Figure 1. Dye selection and a confocal setup.

(a) Normalized emission (solid lines) and absorption (dash lines) spectra of Cy3 (green), Cy5 (red) and Cy7 (gray). (b) FRET efficiencies of the three FRET pairs as a function of inter-dye distances. R₀ values of Cy3-Cy5 (green), Cy5-Cy7 (red) and Cy3-Cy7 (gray) pairs were calculated as 5.4-nm, 6.2-nm, and 3.8-nm, respectively. (c) A schematic diagram of ALEX three-color confocal setup. The setup was built based on an inverted microscope (TE2000-U, Nikon, Tokyo, Japan) equipped with a three dimensional piezo-stage (LP-100, MadCityLabs, Madison, WI). Two excitation lasers, a diode-pump solid state laser (532-nm, Excelsior-CDRH, Spectra-Physics, Santa Clara, CA) and HeNe laser (633-nm, HRP050, Thorlabs, Newton, NJ), were alternatively switched on and off by using electro-optic modulators (EOM, 350-50, Conoptics, Danbury, CT). To make sure that the two excitation lasers excite the same molecule, they were coupled into a single-mode fiber (460HP, Thorlabs).

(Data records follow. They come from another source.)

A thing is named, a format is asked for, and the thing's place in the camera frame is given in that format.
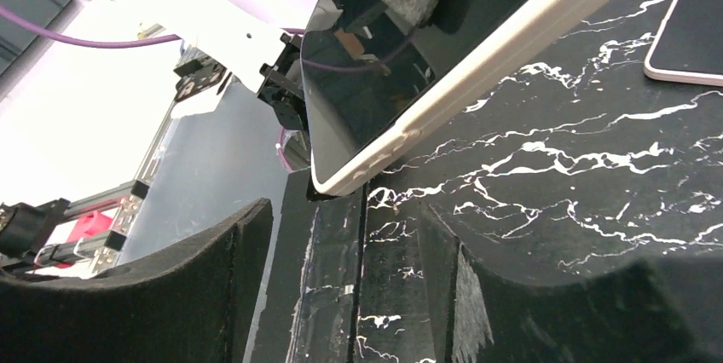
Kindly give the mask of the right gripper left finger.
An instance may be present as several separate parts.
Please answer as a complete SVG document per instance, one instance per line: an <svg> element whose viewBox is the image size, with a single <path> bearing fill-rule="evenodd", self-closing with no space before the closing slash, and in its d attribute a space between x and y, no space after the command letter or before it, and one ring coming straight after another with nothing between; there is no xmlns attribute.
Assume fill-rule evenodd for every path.
<svg viewBox="0 0 723 363"><path fill-rule="evenodd" d="M273 229L258 199L90 279L1 279L4 362L240 362Z"/></svg>

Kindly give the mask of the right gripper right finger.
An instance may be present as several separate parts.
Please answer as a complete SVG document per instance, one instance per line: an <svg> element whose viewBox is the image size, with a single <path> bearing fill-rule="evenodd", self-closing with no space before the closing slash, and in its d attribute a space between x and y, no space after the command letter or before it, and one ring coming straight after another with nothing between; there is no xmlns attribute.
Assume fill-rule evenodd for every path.
<svg viewBox="0 0 723 363"><path fill-rule="evenodd" d="M440 362L719 362L722 258L647 257L575 277L418 208Z"/></svg>

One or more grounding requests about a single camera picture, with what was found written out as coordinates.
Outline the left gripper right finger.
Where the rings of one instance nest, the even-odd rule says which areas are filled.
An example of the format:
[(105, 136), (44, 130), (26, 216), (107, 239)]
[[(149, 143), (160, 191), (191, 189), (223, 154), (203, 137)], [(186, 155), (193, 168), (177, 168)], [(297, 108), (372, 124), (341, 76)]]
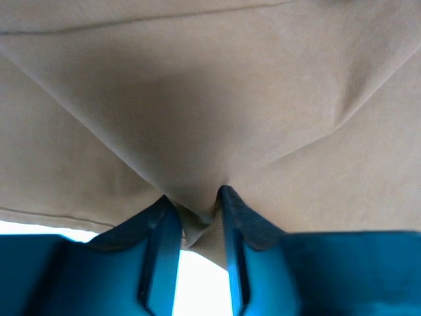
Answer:
[(288, 233), (218, 191), (234, 315), (419, 315), (420, 233)]

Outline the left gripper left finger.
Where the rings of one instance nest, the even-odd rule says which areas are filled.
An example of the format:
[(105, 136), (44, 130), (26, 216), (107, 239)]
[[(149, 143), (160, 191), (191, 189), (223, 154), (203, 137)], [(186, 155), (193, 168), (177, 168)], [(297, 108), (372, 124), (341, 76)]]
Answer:
[(1, 237), (2, 315), (171, 315), (182, 228), (166, 196), (81, 243)]

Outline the brown trousers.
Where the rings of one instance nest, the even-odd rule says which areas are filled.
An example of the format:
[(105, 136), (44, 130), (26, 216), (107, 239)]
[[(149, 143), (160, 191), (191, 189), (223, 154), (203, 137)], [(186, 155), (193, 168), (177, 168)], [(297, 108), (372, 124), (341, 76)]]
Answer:
[(166, 195), (224, 265), (224, 184), (286, 231), (419, 230), (420, 2), (1, 2), (2, 220)]

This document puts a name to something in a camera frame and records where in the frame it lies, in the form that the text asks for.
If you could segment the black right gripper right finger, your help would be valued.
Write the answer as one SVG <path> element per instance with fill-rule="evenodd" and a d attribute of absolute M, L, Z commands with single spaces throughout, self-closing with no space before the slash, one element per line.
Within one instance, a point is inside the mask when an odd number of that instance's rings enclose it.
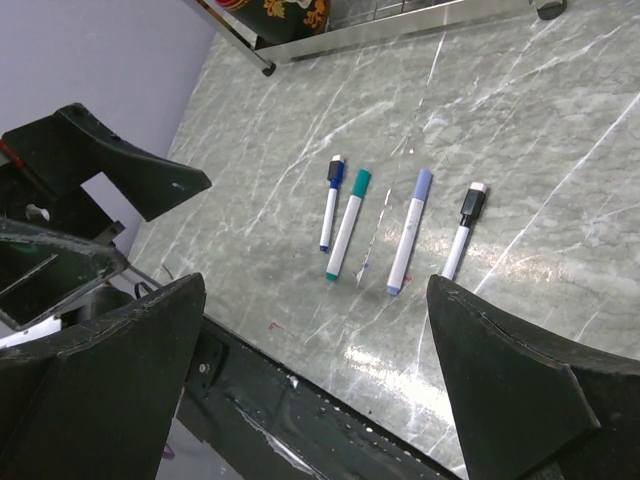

An oil-immersion objective (UPLSAPO 100×, Olympus, Tokyo, Japan) was used for both the excitation of molecules and the collection of fluorescence signals. The fluorescence signals are measured by using avalanche photo diodes (APD, SPCM-AQRH-14, Perkin Elmer, Wellesley, MA). The identities of other optics are: D1, a dichroic mirror (z532bcm, Chroma, Rockingham, VT); D2, dichroic mirror (z532/633rpc, Chroma); P, pinhole (P75S, Thorlabs); L1 and L2, lens (LAO-90.0-25.0/078, CVI, Irvine, CA); D3, dichroic mirror (640dcxr, Chroma); D4, dichroic mirror (740dcxr, Chroma); F1, bandpass filter (HQ580/60m-2p, Chroma); F2, bandpass filter (HQ680/60m-2p, Chroma); F3, bandpass filter (HQ790/80m, Chroma).